* **INSTRUCTIONS TO FOLLOW**
Below are the records; pull every line that includes "requests".

************

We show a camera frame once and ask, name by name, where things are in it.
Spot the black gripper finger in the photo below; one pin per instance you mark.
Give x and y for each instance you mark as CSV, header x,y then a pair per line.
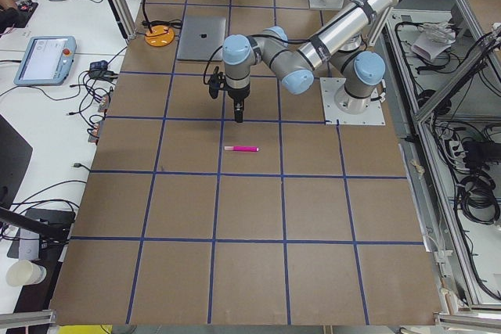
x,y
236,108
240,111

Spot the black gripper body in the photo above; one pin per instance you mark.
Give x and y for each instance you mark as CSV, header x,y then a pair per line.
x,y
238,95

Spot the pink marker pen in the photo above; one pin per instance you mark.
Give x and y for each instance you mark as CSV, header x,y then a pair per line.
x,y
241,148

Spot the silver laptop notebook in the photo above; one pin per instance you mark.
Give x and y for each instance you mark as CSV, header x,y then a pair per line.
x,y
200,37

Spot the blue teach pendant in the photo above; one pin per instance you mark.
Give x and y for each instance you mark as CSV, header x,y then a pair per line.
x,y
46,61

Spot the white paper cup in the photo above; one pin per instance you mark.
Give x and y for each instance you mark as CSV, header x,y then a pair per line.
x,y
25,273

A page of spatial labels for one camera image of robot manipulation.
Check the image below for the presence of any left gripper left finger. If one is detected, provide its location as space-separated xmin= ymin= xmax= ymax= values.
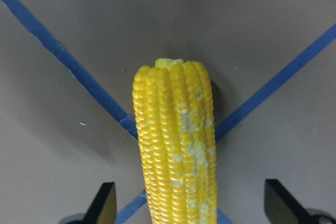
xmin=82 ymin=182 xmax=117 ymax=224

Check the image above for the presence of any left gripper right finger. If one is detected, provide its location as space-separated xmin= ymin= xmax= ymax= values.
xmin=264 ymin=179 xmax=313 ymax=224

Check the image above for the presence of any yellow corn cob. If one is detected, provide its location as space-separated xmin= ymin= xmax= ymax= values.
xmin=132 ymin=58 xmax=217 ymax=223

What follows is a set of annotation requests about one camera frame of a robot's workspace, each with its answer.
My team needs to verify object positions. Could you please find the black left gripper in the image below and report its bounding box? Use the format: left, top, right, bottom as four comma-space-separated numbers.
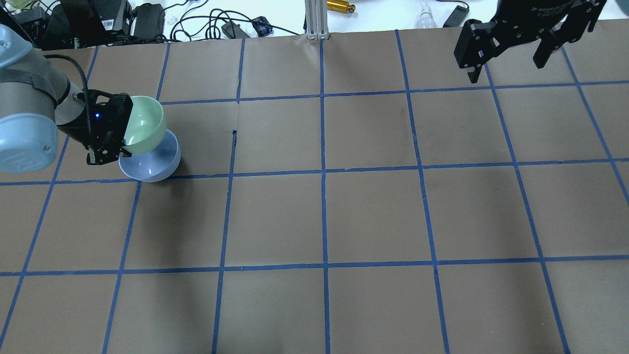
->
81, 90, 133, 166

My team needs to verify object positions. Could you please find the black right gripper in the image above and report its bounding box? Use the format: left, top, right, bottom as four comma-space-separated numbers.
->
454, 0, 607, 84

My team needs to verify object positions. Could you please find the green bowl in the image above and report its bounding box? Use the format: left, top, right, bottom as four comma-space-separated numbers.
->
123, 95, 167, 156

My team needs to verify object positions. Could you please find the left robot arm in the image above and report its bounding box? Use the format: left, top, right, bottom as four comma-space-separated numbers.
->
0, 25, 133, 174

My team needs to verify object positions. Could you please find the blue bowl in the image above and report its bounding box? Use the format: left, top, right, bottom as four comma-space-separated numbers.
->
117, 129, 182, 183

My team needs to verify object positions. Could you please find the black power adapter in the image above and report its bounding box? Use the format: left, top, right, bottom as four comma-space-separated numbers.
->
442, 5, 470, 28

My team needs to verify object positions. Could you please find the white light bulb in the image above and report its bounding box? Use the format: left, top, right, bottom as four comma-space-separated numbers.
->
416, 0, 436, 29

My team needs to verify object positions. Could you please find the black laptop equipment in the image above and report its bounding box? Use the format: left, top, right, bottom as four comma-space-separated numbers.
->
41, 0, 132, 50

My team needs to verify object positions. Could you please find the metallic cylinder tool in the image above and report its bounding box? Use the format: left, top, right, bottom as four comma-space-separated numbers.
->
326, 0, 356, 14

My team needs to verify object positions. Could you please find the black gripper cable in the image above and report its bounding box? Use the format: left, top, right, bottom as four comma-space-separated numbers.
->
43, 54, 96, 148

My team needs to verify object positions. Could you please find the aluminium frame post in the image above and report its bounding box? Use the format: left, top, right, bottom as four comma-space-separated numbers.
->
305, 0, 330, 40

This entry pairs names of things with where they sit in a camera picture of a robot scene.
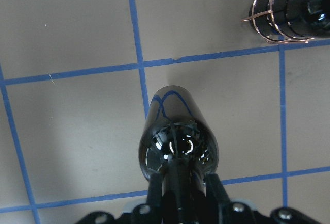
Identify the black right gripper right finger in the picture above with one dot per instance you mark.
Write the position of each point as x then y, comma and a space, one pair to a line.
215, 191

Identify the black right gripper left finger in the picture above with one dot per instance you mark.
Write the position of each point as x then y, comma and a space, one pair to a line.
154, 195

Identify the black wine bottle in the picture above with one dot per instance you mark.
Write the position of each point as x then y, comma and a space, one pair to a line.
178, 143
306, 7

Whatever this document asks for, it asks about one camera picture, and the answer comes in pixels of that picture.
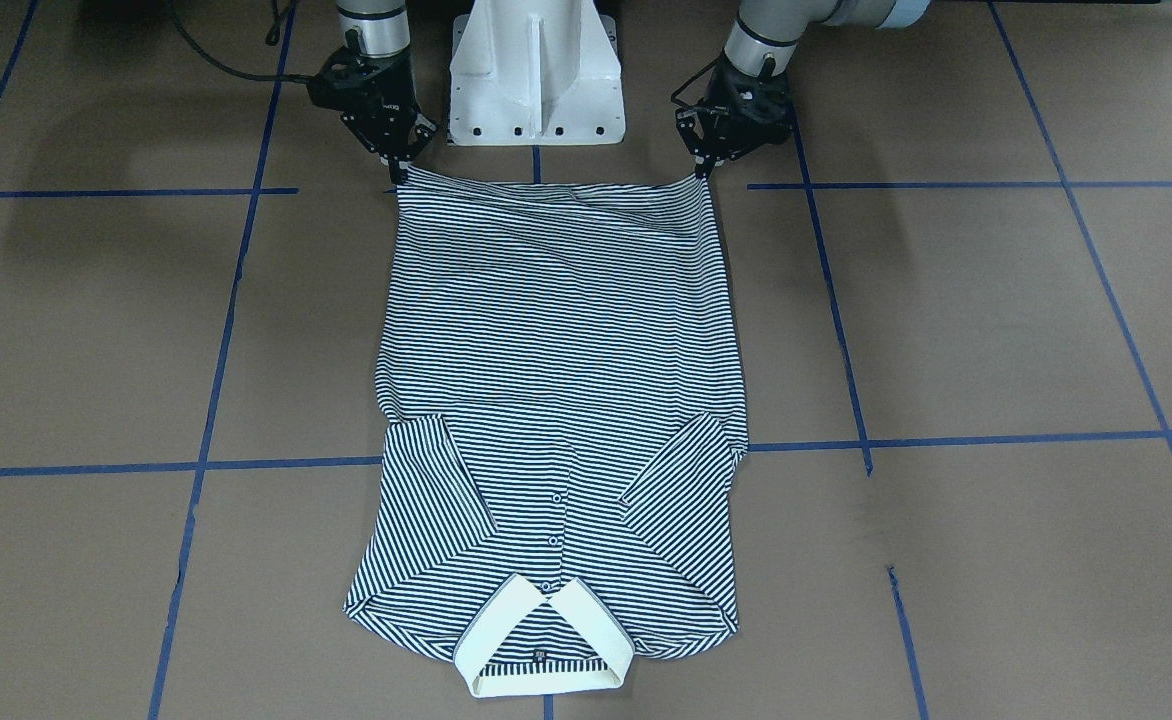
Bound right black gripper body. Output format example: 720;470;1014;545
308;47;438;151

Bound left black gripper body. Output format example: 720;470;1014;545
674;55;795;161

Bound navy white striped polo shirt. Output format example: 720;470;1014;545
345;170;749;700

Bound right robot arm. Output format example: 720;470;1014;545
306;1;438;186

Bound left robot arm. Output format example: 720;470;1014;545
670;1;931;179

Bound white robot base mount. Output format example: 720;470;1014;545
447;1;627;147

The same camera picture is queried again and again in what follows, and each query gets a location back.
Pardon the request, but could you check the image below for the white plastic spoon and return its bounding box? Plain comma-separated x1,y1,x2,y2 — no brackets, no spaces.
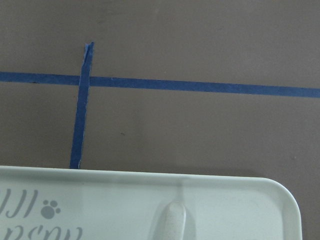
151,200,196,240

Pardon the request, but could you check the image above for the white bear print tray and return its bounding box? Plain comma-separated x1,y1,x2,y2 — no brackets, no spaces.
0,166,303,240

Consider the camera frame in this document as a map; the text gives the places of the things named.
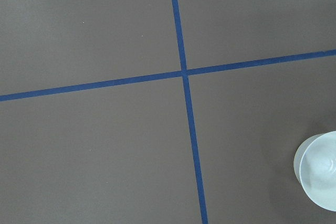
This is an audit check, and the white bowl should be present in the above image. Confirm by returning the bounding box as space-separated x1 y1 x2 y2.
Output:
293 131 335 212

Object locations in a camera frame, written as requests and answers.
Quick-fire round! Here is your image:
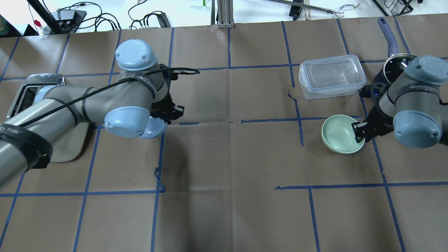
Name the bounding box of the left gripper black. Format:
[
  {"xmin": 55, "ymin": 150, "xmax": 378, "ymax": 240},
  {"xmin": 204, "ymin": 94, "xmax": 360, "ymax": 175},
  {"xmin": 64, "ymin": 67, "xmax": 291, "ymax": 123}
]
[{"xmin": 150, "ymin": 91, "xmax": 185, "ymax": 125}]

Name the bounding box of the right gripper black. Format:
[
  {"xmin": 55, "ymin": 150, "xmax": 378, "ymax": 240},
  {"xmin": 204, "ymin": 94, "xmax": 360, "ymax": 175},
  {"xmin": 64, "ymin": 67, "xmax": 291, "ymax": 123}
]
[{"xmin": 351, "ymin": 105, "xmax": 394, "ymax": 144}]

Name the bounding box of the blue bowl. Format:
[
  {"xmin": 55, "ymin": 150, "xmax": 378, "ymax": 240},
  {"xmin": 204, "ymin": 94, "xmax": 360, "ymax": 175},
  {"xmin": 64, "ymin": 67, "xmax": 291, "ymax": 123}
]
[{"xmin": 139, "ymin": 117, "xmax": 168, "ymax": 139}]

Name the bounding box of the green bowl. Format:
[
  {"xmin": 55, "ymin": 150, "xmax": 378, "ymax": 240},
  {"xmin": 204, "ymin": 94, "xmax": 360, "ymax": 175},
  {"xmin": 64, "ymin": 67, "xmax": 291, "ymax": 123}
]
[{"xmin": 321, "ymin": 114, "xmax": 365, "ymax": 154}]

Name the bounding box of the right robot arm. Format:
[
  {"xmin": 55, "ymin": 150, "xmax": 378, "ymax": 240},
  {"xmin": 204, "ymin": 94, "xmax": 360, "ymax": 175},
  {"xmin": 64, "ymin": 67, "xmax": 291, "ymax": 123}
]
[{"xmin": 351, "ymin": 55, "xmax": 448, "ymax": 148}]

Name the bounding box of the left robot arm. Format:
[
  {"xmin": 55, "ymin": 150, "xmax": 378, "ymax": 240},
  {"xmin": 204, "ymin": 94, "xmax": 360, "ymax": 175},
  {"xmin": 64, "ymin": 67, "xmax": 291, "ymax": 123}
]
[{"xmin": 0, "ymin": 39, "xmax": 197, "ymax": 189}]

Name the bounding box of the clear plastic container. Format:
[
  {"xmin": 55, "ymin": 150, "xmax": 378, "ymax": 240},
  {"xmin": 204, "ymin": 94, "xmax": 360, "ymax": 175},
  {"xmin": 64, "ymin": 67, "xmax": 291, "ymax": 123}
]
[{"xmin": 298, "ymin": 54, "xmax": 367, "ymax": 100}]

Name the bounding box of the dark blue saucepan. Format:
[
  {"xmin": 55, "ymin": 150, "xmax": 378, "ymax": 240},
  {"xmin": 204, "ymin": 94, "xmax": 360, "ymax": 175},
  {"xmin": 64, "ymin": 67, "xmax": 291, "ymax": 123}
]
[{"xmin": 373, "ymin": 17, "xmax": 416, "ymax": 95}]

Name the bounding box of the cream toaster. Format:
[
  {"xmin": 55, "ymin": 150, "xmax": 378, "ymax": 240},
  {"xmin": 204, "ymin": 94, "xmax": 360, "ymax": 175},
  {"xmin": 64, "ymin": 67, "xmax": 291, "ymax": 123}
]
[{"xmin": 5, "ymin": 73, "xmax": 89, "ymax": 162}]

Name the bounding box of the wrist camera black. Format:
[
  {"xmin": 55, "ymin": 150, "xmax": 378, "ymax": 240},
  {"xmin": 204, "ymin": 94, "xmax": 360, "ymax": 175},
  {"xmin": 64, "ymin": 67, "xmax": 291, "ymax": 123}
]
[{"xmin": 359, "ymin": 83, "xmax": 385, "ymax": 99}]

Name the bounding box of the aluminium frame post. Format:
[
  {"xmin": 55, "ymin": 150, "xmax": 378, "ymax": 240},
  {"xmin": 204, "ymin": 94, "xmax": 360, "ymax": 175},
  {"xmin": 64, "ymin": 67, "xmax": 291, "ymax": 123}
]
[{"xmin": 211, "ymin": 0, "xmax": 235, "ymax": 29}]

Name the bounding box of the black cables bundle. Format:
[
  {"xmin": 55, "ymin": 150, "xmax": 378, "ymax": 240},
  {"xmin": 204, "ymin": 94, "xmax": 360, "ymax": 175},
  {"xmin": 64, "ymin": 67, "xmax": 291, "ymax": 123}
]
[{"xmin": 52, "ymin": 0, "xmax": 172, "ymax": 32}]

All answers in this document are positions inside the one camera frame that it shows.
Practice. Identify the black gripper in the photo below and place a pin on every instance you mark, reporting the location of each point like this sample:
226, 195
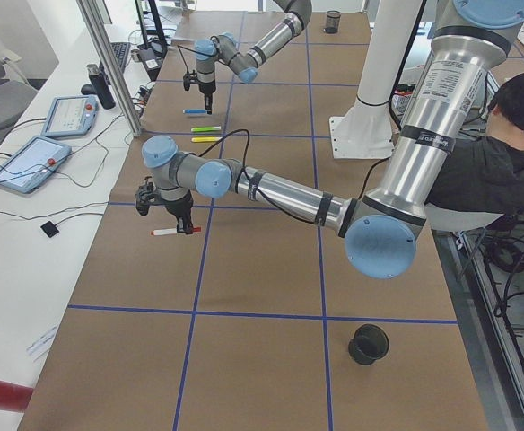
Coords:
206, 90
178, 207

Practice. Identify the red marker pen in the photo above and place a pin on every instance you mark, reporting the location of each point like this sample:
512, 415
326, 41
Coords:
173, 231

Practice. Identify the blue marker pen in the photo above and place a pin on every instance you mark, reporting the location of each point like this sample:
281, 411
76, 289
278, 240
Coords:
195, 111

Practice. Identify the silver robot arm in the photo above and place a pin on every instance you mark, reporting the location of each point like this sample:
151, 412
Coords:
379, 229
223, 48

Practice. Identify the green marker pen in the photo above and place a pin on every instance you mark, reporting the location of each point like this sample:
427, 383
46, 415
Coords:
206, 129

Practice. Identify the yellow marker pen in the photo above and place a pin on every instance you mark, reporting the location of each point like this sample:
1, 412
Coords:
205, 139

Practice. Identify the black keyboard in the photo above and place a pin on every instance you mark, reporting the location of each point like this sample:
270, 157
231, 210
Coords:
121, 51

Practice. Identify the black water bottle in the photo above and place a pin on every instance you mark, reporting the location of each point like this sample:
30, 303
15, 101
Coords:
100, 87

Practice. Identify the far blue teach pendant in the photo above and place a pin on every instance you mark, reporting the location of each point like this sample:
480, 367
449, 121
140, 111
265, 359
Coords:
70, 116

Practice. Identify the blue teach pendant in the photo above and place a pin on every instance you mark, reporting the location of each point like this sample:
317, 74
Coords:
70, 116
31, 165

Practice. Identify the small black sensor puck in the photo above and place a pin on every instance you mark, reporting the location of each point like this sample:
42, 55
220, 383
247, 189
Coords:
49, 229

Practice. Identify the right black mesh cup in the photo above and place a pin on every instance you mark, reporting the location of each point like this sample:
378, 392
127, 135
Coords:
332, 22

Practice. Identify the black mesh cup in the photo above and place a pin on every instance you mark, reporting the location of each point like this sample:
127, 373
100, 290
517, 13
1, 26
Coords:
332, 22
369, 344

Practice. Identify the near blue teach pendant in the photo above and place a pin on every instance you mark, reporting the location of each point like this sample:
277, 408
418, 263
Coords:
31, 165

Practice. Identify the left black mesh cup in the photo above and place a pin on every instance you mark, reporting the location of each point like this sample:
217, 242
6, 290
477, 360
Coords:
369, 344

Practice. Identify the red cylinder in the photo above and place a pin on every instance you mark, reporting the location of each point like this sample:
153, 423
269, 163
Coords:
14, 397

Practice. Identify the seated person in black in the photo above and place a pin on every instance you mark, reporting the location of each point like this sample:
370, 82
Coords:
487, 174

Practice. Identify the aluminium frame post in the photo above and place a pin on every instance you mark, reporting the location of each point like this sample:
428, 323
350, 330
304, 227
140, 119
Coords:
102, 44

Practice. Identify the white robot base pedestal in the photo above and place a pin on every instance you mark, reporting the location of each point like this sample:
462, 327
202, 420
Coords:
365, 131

************

* **SOLUTION TO THIS PROBLEM**
What follows is a set of annotation requests about one camera frame of a robot's workspace, each with its answer.
Object locations in a camera frame, written as requests and answers.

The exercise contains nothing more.